So 2 years ago I was lucky enough to get the best birthday present ever. Months in advance I had gotten tickets for a Fall Out Boy concert. Just having tickets was great, but about an hour before we were going to leave for the concert (which was still at least 2 or so hours before the show started because I was excited and wanted to get there A.S.A.P) I got a phone call from a number I had never seen before. Hesitating a little I decided to answer, it was a man from Live Nation letting me know that I had 4 meet and greet passes under my name to meet FOB. Thanking him I hung up the phone and immediately started to cry (only a little) and jump up and down. It was my dream to see them in person and up close, and if I was lucky enough, ask them a few questions I’ve been dying to ask about some of their songs.
I called my friends and told them our plans changed, be ready in 10 minutes, I was on my way. There was no chance in hell I was going to miss this opportunity because they wanted 40 more minutes to nap before we were really supposed to leave. The whole ride to the arena is a blur to me. I remember driving faster than I probably ever have before to get there, and I’m pretty sure I heard my friend yell at me to chill out because I almost jumped out of the car before I put it in park. I went to the booth and got our meet and greet wristbands and we went into the next building to wait in line to meet them. It worked out so well that we were the last in line; I was elated, thinking I would have more time to ask them questions.

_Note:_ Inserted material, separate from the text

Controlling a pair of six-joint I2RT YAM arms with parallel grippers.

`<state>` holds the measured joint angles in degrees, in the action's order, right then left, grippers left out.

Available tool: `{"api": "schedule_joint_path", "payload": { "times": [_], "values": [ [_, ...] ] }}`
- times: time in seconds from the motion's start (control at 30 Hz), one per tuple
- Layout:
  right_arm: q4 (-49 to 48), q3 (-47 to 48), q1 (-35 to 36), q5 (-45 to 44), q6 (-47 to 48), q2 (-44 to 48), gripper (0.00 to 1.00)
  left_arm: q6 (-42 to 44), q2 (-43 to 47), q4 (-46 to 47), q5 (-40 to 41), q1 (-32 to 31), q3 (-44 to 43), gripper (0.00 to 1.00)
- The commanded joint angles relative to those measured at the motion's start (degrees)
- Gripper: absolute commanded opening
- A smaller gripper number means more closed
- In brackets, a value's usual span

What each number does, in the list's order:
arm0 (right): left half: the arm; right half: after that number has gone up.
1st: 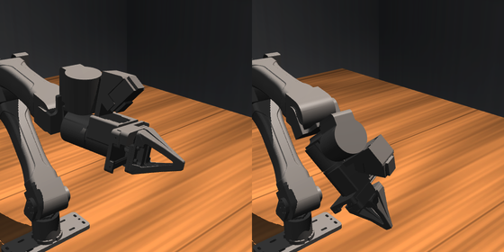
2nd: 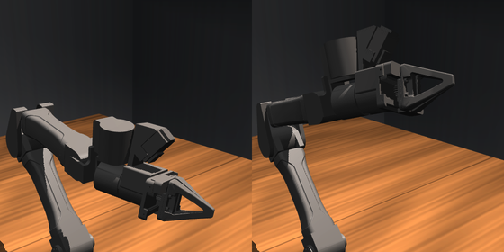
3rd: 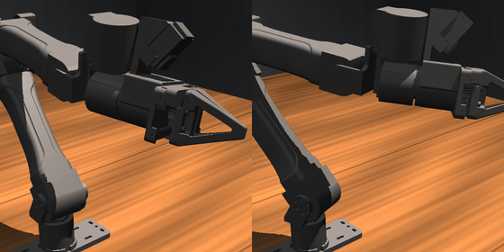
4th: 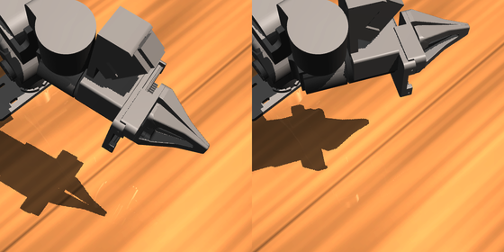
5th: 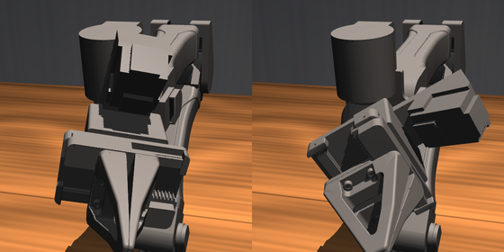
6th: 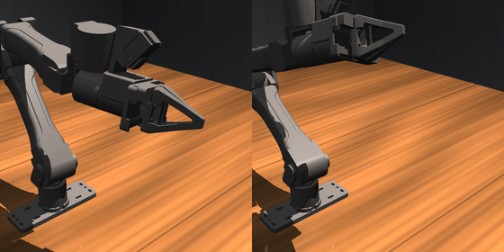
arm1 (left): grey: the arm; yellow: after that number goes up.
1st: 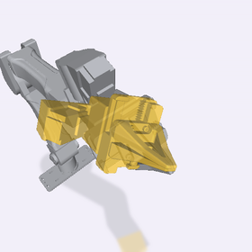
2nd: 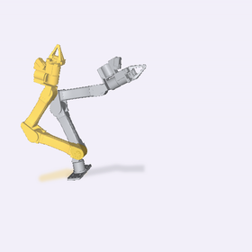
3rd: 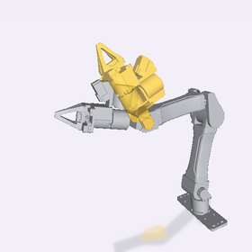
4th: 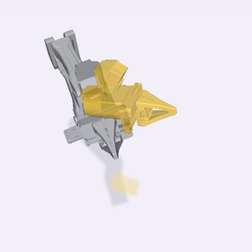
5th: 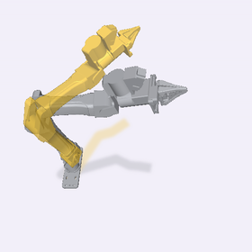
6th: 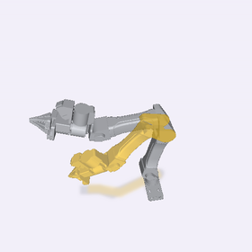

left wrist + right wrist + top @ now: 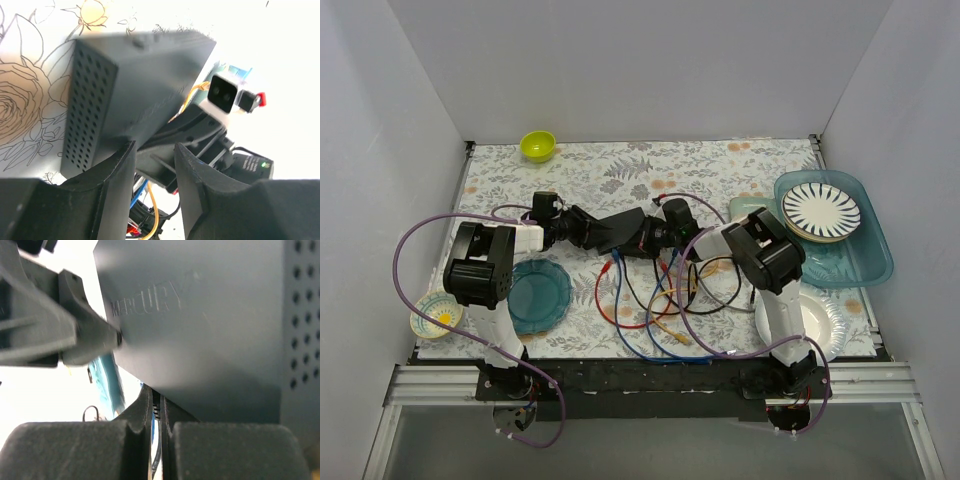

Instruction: Pull the plug from the switch port

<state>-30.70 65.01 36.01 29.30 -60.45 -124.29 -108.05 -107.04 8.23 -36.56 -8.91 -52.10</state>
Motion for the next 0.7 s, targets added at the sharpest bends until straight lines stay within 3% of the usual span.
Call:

That wasn’t the case at all. It was a quick process; quicker than I thought was possible. Security guards moved up and down the line reminded people to have whatever they wanted signed by the band out and ready (being in such a rush I didn’t even think to bring something for them to sign, so they signed the envelope our wristbands came in). The band said quick hellos and we were whisked off to the end of the line again to then take our picture with them. I couldn’t stop smiling, my cheeks started to hurt. That’s when my friends started to give me a hard time. “Quit looking so excited”,” it’s not that big of a deal”, I wanted to smack them. Maybe for you it isn’t, but for me it is. Where is there an unwritten rule that you have to act un-interested when meeting someone you’ve admired for years? I guess I missed that memo. I don’t care if I looked silly, I was happy, who wouldn’t be?